▶ What is required
Copy the listing in full and exactly, omitting its images.

▶ Supplied information
=====
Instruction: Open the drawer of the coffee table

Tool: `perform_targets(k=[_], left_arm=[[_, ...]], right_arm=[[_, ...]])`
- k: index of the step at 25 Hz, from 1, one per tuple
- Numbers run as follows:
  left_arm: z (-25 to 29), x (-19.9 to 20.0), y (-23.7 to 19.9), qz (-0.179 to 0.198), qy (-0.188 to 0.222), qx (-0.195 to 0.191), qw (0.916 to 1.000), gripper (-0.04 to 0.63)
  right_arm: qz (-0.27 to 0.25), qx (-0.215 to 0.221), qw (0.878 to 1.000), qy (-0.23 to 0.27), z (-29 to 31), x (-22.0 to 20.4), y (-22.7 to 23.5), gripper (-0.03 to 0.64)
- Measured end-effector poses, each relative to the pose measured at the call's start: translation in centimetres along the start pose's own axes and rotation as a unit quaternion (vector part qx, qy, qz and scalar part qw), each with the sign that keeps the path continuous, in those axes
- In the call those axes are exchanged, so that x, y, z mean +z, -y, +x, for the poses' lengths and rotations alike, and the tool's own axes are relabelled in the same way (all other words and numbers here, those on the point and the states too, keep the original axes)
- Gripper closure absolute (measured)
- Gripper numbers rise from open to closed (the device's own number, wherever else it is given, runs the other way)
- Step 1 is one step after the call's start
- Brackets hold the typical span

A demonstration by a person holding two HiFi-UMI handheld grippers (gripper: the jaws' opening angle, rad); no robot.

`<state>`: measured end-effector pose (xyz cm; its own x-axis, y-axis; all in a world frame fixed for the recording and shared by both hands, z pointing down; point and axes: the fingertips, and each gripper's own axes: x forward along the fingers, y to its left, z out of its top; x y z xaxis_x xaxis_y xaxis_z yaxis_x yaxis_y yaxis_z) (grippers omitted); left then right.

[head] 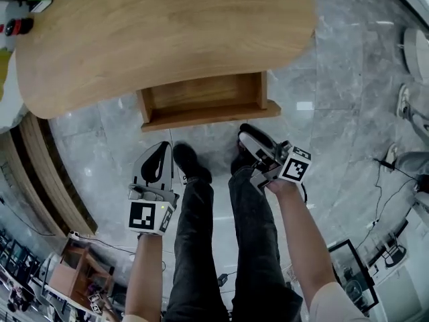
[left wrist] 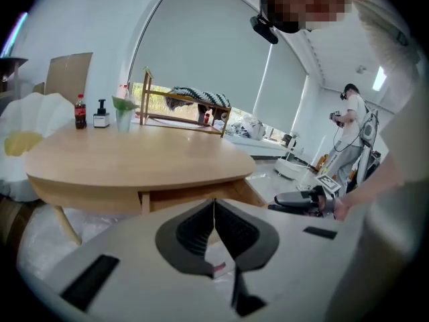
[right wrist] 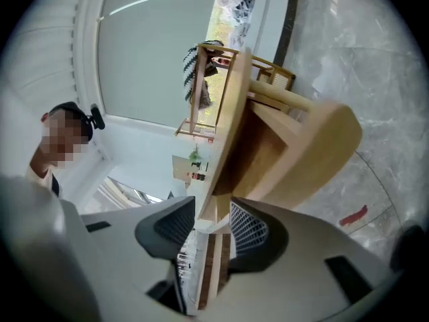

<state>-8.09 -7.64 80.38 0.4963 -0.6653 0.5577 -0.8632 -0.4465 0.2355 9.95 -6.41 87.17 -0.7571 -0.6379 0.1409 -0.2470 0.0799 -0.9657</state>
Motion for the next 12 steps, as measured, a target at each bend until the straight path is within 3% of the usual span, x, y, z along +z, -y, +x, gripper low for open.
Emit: perform_targets(k=[3, 6, 12], left_arm=[[-2.1, 4.5, 1.0, 0.010, 0.012, -0.005, 0.9999, 0.575], [-4.8, 8.8, 2.0, 0.018, 0.021, -0.011, 0.9996, 0.575], [-11.9, 16.3, 4.8, 0.036, 0.025, -0.031, 0.9986, 0.575]], right_arm=[[-0.079, -0.037, 0.996, -0.022, 0.0, 1.9, -5.1, 0.489], [-0.169, -0.062, 0.982, -0.053, 0.3, 3.3, -11.3, 0.498], [-0.235, -0.078, 0.968, -0.042, -0.6, 6.2, -23.3, 0.534]])
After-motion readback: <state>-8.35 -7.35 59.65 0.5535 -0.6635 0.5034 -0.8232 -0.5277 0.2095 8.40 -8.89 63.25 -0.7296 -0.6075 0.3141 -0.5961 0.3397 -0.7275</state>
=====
▶ Answer section
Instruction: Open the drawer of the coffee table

Tool: `perform_targets(k=[_], left_arm=[[_, ...]], right_arm=[[_, ...]])`
- k: index of the step at 25 Hz, from 1, one per tuple
- Numbers run as follows:
  left_arm: z (-25 to 29), x (-19.9 to 20.0), y (-23.7 to 19.9), qz (-0.179 to 0.198), qy (-0.188 to 0.222), qx (-0.195 to 0.191), qw (0.916 to 1.000), gripper (-0.04 to 0.63)
  right_arm: qz (-0.27 to 0.25), qx (-0.215 to 0.221), qw (0.878 to 1.000), qy (-0.23 to 0.27), z (-29 to 31), x (-22.0 to 20.4), y (-22.7 to 23.5), gripper (-0.03 to 0.64)
- Measured end-effector poses, each relative to the pose measured at the call's start: translation in centimetres along the start pose's own axes and rotation as a unit quaternion (vector part qx, qy, qz and scalar part qw), each with the sign that keeps the path continuous, in those axes
- In the call those axes are exchanged, so that x, y, z mean +z, -y, +x, for the poses' lengths and rotations alike, and the tool's own axes are relabelled in the same way (all other words and numbers here, those on the point and the states too, keep the original axes)
- Gripper closure absolute (measured)
- Gripper numbers rise from open to closed (the device's own number, wherever else it is given, runs the other way)
- Step 1 is one step after the call's start
- Brackets hold the typical span

A demonstration by a person holding two HiFi-UMI handheld grippers (gripper: the jaws' opening angle, rad); no robot.

`<state>`: measured end-effector pose (xyz cm; its own x-axis, y-axis; all in a world frame fixed for the recording and shared by both hands, z pointing down; point and axes: the fingertips, and each gripper's own axes: x forward along the fingers, y to its left, z out of its top; x y z xaxis_x xaxis_y xaxis_z yaxis_x yaxis_y yaxis_z) (grippers omitted); left then right.

[head] 
[left wrist] 
[right wrist] 

<state>-8.09 -7.64 80.38 0.4963 -0.6653 0.5577 -0.8632 -0.4465 0.2355 9.95 -6.41 87.17 -0.7571 -0.6379 0.1409 -0.2470 0.0799 -0.9657</state>
Motion for the next 12 steps, as measured, a target at each bend until the straight path is within 3% of the usual span, x, y, z along +z, -y, +x, gripper low for open.
Emit: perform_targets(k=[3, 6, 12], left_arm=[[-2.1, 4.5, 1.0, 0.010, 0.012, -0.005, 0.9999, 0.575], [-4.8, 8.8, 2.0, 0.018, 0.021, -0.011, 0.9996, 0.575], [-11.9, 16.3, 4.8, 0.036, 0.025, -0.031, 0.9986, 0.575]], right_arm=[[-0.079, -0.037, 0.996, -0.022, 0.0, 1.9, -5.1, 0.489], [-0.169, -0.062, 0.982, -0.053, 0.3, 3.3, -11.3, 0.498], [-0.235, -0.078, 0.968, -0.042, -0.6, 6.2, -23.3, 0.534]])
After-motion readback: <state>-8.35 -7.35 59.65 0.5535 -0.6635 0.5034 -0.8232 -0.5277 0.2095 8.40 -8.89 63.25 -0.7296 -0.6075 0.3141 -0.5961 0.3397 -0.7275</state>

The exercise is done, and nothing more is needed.